Next, an empirical path model was specified. Correlations were constructed between variables derived from the same open-ended question, reflecting their shared conceptual and contextual origins. The themes extracted from the first open-ended question are presented in Table 3. These themes should be understood as indicating perceived deficiencies in on-campus teaching, rather than as direct expressions of preference for off-campus learning. In the same manner, Table 4 presents the themes derived from the second open-ended question. These themes likewise reflect students’ perceptions of shortcomings in the on-campus learning experience that motivate the use of off-campus learning resources.
Path analysis was used to test goodness-of-fit assessment. The fit indices used were CFI, NFI, TLI, RMSEA, and the ratio CMIN/DF. Acceptable fit are CFI, TLI, NFI > 0.95, RMSEA < 0.05 (Franklin et al., 2014), CMIN/DF < 2 (Cui et al., 2015).

5. Results

5.1. Qualitative Analysis of the First Open-Ended Question (Q1)

Qualitative analysis of the first open-ended question focused on students’ perceptions of what should be improved in on-campus teaching in order to reduce their reliance on off-campus learning resources. The analysis revealed several recurring themes, each reflecting a perceived deficiency or unmet need within the on-campus learning environment. Selected illustrative quotations are presented to exemplify each theme.
Time efficiency (Q1.1)—Many respondents emphasized inefficiencies in the use of time during on-campus instruction, describing off-campus resources as more accessible and better aligned with their individual schedules.
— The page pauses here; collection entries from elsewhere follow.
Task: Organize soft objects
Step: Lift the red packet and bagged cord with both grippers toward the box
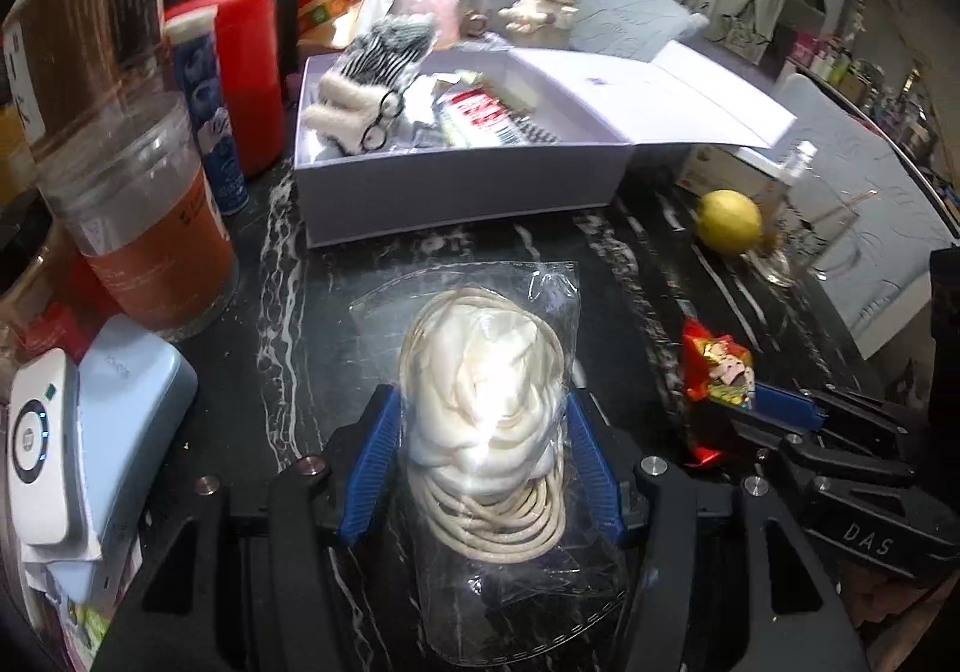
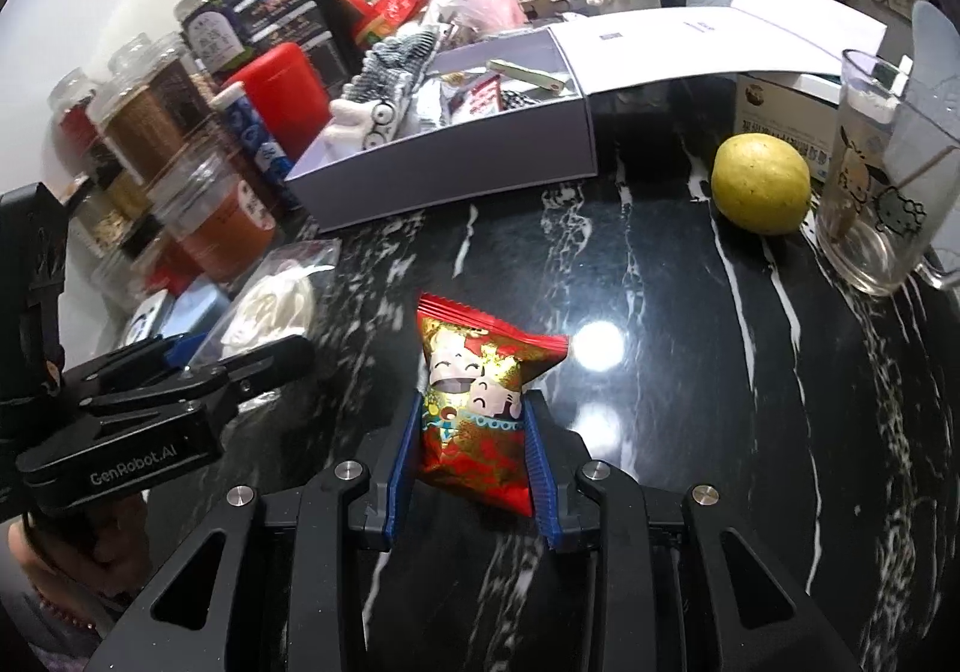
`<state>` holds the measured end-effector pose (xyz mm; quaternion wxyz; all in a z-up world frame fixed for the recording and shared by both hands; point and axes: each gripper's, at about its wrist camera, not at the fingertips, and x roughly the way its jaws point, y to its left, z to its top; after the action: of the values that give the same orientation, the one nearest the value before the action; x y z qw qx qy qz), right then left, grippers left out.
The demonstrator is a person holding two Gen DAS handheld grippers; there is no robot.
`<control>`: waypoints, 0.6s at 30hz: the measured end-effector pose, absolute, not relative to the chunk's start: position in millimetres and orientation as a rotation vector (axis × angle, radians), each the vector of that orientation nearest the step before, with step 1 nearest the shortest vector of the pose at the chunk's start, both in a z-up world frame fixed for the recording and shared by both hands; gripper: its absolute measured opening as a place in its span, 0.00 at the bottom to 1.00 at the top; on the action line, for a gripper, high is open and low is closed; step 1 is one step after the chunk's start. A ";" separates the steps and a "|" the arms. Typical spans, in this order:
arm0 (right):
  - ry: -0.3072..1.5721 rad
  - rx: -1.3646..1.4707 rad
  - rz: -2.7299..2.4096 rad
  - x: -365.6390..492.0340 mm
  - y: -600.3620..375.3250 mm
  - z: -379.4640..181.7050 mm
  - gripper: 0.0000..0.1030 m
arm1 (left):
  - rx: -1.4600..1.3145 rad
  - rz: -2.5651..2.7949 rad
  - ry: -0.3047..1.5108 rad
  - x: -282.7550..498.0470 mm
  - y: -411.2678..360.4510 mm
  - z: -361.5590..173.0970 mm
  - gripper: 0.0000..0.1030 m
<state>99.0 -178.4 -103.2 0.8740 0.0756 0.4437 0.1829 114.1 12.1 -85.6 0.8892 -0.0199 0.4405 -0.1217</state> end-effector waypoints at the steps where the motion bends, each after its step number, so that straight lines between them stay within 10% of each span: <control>1: 0.919 0.161 0.390 93.9 -178.6 -99.3 0.32 | -0.039 -0.261 0.905 110.1 10.5 -81.3 0.55; 18: 0.777 0.171 0.458 55.8 -186.5 -44.2 0.31 | -0.046 -0.321 0.768 80.9 0.1 -25.0 0.55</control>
<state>55.8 -186.5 -44.2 0.8965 0.0826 0.3749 0.2209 80.9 0.1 -25.0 0.9144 -0.0225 0.3730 -0.1559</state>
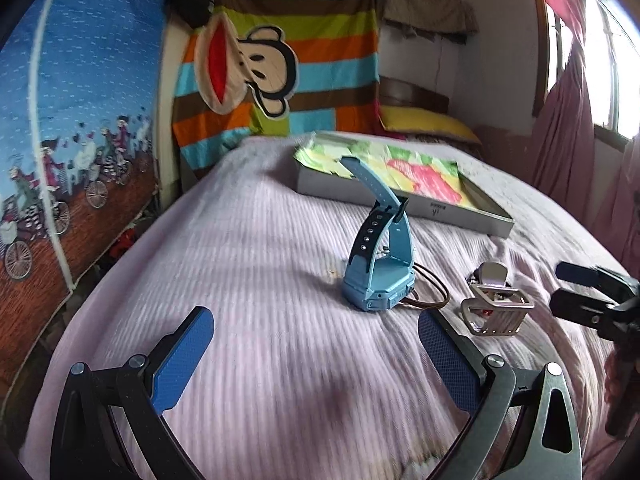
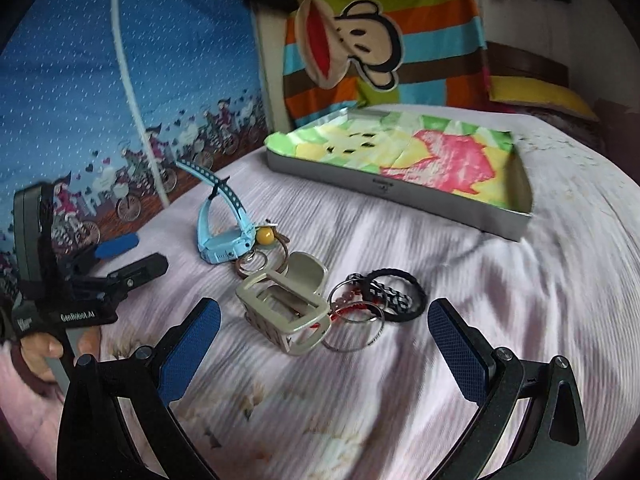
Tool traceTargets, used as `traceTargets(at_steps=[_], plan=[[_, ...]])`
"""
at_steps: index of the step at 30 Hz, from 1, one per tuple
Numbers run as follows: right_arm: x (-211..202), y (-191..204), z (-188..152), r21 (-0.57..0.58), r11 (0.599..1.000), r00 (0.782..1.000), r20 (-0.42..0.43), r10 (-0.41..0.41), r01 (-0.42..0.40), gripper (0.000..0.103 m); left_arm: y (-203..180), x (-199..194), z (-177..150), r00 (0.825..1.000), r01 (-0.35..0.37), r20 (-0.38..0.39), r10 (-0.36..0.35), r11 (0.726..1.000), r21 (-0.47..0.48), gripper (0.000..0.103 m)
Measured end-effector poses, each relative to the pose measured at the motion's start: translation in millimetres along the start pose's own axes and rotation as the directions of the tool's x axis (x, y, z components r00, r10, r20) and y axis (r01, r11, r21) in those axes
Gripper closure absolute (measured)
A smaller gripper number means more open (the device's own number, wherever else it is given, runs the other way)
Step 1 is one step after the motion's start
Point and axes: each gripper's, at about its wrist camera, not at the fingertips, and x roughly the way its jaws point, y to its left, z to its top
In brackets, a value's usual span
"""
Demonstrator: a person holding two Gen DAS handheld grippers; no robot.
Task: Organize jewelry
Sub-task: 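Grasp the blue smartwatch with the left tool while the right tool grasps the beige holder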
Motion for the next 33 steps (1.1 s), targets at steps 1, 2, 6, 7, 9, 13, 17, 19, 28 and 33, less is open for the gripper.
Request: traceTargets(at_steps=[1,2,6,7,9,13,17,19,28,33], plan=[[4.1,0.9,1.0,-0.018,1.000,1.000,-0.006,0.005,-0.005,0.001,0.3,5.3,3.2,1.000,0.014,-0.018,-0.013,1.000,0.011,0.000],[8.6,2.6,2.0,-0.044,0.999,1.000,-0.011,0.016,-0.016,0.001,-0.3,11.9,6.7,0.998,0.035,-0.044,-0.034,0.999,0.025,0.000],[17.5,7.9,4.5,-0.104,0.993,0.999,-0.007,0.050,-0.050,0.001,-7.8,28.4,15.4,0.990,0.087,-0.119,-0.078,0.994,0.069,0.006],[18.7,8.0,4.7,-0.106,0.993,0.998,-0.008,0.054,-0.055,0.002,-6.2,29.2,15.9,0.989,0.091,-0.126,-0.081,0.993,0.073,0.010],[22.6,8.1,5.0,-0.108,0.992,0.998,-0.010,0.064,-0.065,0.006,-8.9,36.7,19.3,0.983,0.109,-0.155,-0.095,0.990,0.090,0.015],[30.7,12.7,5.5,-0.137,0.986,0.995,-0.025,0.097,-0.099,0.025,-7.6,44.5,26.0,0.973,0.154,-0.187,-0.134,0.983,0.097,0.021],[34.4,17.3,5.7,-0.156,0.979,0.991,-0.031,0.127,-0.130,0.035,-11.5,54.3,32.4,0.958,0.216,-0.218,-0.189,0.971,0.106,0.030],[35.0,18.7,4.9,-0.159,0.977,0.989,-0.035,0.141,-0.145,0.038,-15.4,56.1,32.4,0.948,0.254,-0.226,-0.224,0.961,0.112,0.033],[39.0,21.2,2.0,-0.162,0.971,0.984,-0.046,0.171,-0.176,0.049,-25.0,77.0,35.0,0.928,0.290,-0.279,-0.247,0.949,0.123,0.052],[40.1,22.1,1.8,-0.161,0.970,0.984,-0.049,0.174,-0.180,0.049,-26.4,80.0,35.8,0.925,0.292,-0.288,-0.249,0.949,0.119,0.052]])
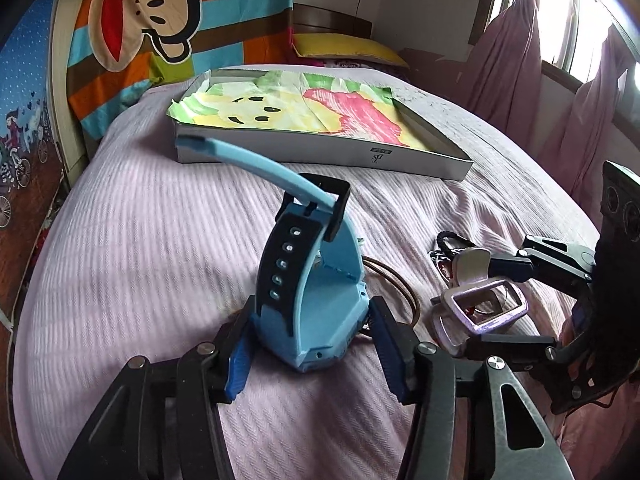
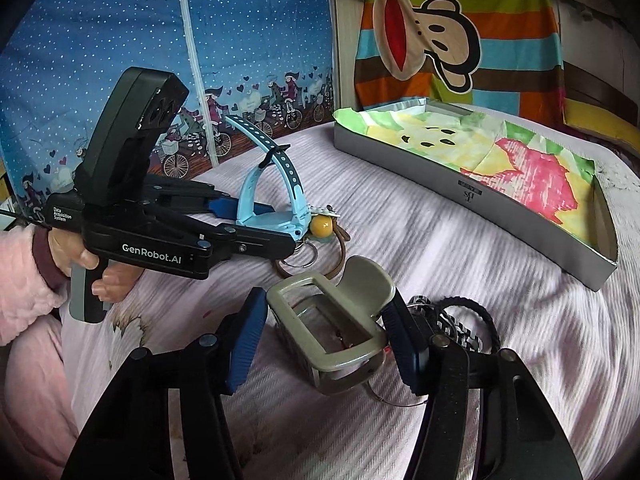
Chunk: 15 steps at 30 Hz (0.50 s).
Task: Organize jewelry
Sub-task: 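Grasp the blue smartwatch with the left tool while the right tool grasps the beige holder, then carry the blue watch and beige holder into the grey tray and open both tools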
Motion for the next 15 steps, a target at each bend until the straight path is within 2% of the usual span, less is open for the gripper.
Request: traceTargets(at_steps=[7,9,15], plan=[[-1.9,1.8,-2.0,-0.004,1.000,1.000,0.010,-0.004,0.004,0.050,-7.0,-9.1,-8.8,0.998,-0.066,0.016,0.067,0.998,-0.017,0.052],[-5.1,4.1,-3.0,-0.008,1.000,1.000,0.023,-0.010,0.011,0.050,-13.0,-14.0,-15.0,0.994,-0.105,0.035,0.106,0.994,-0.032,0.052],[-15.7,5.6,-3.5,0.001,1.000,0.998,0.062,-0.018,0.018,0.050,-23.0,-25.8,-28.0,0.982,-0.153,0.098,0.159,0.986,-0.068,0.052]])
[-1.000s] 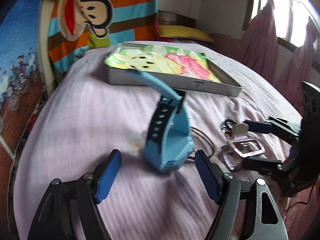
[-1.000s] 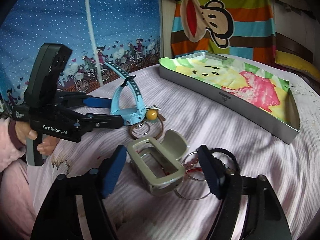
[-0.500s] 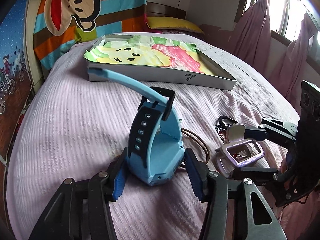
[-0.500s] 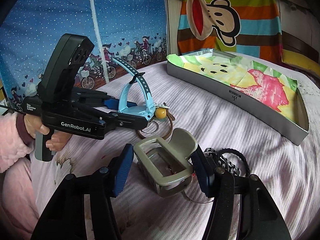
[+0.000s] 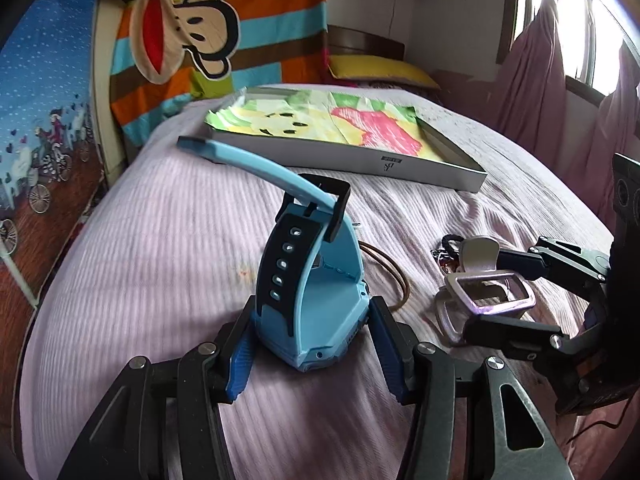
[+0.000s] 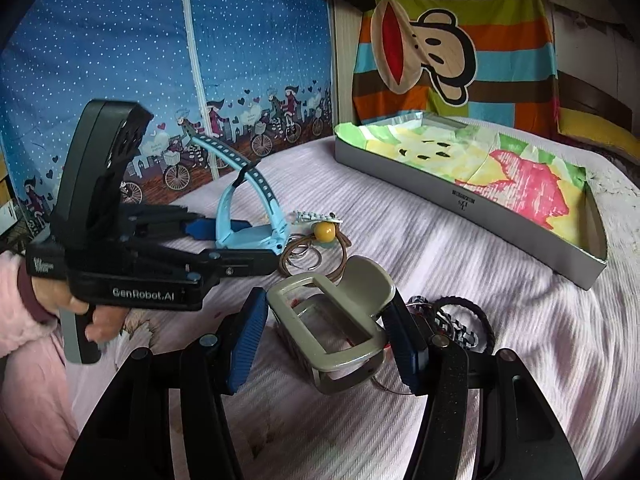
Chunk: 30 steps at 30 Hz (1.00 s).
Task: Organize jewelry
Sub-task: 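Carry the blue watch and beige holder into the grey tray and open both tools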
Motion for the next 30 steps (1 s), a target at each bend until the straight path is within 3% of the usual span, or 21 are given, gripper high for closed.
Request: traceTargets(at_steps=[7,17,23,30], plan=[[-24.8,-17.1,13.9,0.065,0.998,0.993,0.119,-0.022,0.015,0.050,3.8,-14.8,6.2,0.997,-0.028,0.074,0.033,0.997,-0.075,0.052],[-5.5,-77.7,67.7,0.170,0.978,0.964,0.214,-0.161,0.125,0.050,10.5,1.4,93.6,0.983,-0.066,0.163,0.087,0.989,-0.133,0.052],[36.3,-108.4,94.7,0.230,0.952,0.952,0.183,-0.246,0.202,0.050,14.1,45.6,137.9,0.983,-0.098,0.138,0.120,0.983,-0.156,0.052],[81.4,-129.6,101.4,0.303,0.925,0.954,0.116,-0.275,0.230,0.050,25.2,97.5,157.5,0.987,-0.144,0.043,0.155,0.972,-0.186,0.052]])
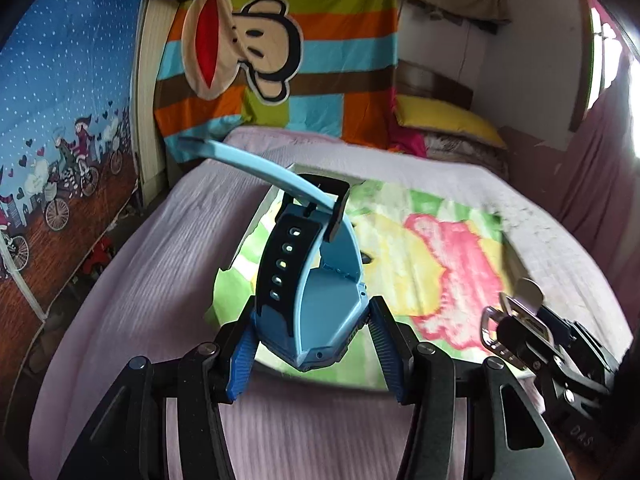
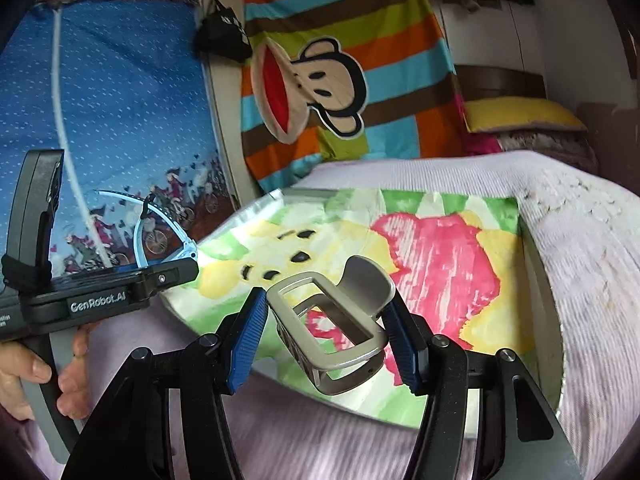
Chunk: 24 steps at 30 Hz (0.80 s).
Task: Organize jewelry
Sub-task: 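Carry the blue watch and beige holder into the grey tray and open both tools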
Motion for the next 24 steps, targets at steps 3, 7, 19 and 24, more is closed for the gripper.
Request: traceTargets(at_steps=[3,7,19,24], plan=[[11.4,-2.8,-6.8,0.006,1.000,0.999,-0.048,0.005,-0.004,0.050,-0.3,14.4,0.3,0.999,-0.018,-0.041,0.017,1.000,-0.006,0.052],[22.7,-6.7,-13.9,0.007,1.000,0.995,-0.104,0.008,-0.007,0.050,-4.9,21.8,-6.9,0.996,-0.045,-0.081,0.046,0.999,0.015,0.052],[25.4,-21.0,-16.9,-0.018,0.998,0.984,-0.170,0.051,-0.055,0.050,-11.9,14.0,-15.3,0.987,-0.077,-0.134,0.088,0.994,0.082,0.053],[23.4,-27.1,-17.0,-0.025,0.998,0.985,-0.167,0.053,-0.058,0.049,-17.5,11.6,-17.3,0.983,-0.092,-0.145,0.109,0.989,0.120,0.052]])
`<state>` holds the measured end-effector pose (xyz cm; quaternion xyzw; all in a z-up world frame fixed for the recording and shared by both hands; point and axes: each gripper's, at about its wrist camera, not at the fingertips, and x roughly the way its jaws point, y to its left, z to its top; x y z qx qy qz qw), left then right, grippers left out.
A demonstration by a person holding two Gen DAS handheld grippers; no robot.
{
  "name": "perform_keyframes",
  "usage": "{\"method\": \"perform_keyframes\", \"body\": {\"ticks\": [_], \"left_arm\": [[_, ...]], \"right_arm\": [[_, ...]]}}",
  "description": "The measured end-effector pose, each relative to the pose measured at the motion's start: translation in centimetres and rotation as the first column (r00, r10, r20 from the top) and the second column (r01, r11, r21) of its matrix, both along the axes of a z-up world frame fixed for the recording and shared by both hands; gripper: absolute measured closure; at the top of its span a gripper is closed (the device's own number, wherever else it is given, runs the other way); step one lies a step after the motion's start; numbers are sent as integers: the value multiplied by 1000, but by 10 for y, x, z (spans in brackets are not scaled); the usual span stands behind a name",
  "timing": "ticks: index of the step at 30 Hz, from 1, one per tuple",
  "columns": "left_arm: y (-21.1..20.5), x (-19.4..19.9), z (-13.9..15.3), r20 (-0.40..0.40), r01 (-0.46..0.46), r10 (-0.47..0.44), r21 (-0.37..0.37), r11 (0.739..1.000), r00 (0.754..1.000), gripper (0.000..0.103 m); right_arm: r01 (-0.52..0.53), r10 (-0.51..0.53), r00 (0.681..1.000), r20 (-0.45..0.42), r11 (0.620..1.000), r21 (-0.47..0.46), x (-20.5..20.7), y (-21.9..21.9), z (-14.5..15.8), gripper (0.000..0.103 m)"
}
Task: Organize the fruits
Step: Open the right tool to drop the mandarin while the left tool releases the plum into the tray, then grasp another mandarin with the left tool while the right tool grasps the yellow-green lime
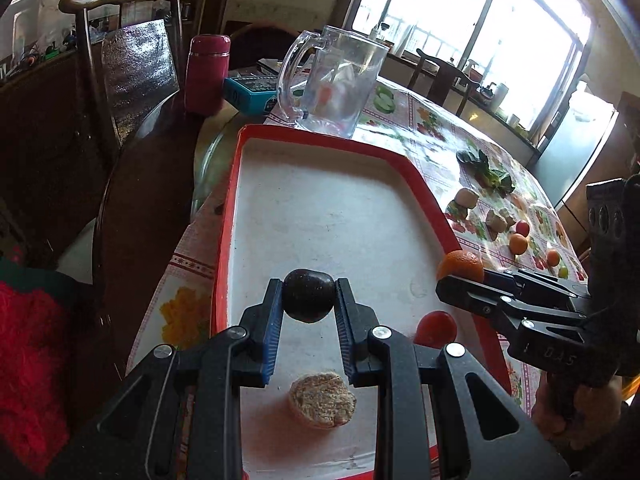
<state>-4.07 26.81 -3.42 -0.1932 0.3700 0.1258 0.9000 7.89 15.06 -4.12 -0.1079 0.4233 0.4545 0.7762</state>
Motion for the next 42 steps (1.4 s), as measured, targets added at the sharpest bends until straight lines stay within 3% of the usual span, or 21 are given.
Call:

Students noted that external learning materials are often “more available and sometimes easier to understand,” and that they “fit my schedule.” One respondent explained that, in some cases, external platforms are capable of “delivering the entire course faster and more easily than studying it on campus.” These responses indicate that perceived inefficiencies in time management during on-campus teaching motivate students to seek supplementary learning options.
Lack of focus and conciseness (Q1.2)—Another prominent theme related to insufficient focus and continuity in classroom instruction. Respondents described on-campus teaching as frequently interrupted and insufficiently concise. For example, one student noted that off-campus learning allows studying “without students’ questions interrupting the flow,” while others referred to the need for “sharpening the material” and “more focused learning of specific topics.” These statements suggest that disruptions and lack of instructional focus in the classroom lead students to rely on off-campus resources to achieve more streamlined learning.
Insufficient depth and learning enhancement (Q1.3)—Several respondents reported that on-campus teaching does not always provide sufficient depth or clarity, requiring additional learning resources to fully understand the material. One student stated that “they do not teach properly, and additional instruction is required in order to understand and practice the material.” Others described off-campus explanations as “more in-depth, clear, and simple,” allowing for “additional understanding of the material and flexibility in the learning process.” This theme reflects a perceived gap between instructional expectations and actual classroom delivery.
Need for alternative instructional perspectives (Q1.4)—Some respondents emphasized the importance of receiving explanations from alternative perspectives. Students suggested that their grasp of the material could be improved if it would be presented differently than in the classroom. For instance, respondents noted that “someone who explains from another perspective can lead to a deeper understanding,” and that alternative viewpoints are often “more clear and comprehensible.” These responses imply that a single instructional approach in the classroom may not meet the diverse learning needs of students.
No perceived advantage of off-campus learning (Q1.5)—A small group of respondents explicitly reported that they did not perceive any advantage in off-campus learning. One student argued that learning from online courses is “poor and should complement frontal teaching rather than replace it,” while another stated that off-campus learning has “only disadvantages,” although it is often unavoidable. These responses highlight a critical stance toward off-campus learning and reinforce the centrality of on-campus instruction in students’ perceptions.
Reliance on peers (Q1.6)—Some respondents pointed to peers and social connections as a key factor in their learning experience. Statements such as “only the friends I study with” and “the advantage is the friends” suggest that peer support compensates for instructional inadequacies in formal teaching settings. This theme reflects the role of informal learning networks in addressing perceived shortcomings in on-campus instruction.
Insufficient personal attention (Q1.7)—Several students emphasized the lack of personal attention and individualized support in the classroom. Respondents contrasted on-campus teaching with tutors or online platforms that teach “with motivation and a desire for students to succeed,” offering personal guidance, assistance with difficulties, and attention to detail. These responses indicate that insufficient individualized support within on-campus teaching encourages students to seek alternative learning platforms.
Inconvenience and travel burden (Q1.8)—Finally, respondents highlighted logistical difficulties associated with attending on-campus classes, particularly travel and commuting. Students referred to “maximum use of time and sparing the need to travel” and described off-campus learning as “more convenient, without wasting time on transportation.” This theme underscores how structural and logistic constraints of on-campus learning contribute to students’ reliance on off-campus resources.
Overall, the qualitative findings indicate that students’ use of off-campus learning resources stems primarily from perceived deficiencies of on-campus teaching, including issues related to time efficiency, instructional focus, depth, personalization, and logistic constraints. These themes provide the conceptual foundation for the subsequent quantitative modeling.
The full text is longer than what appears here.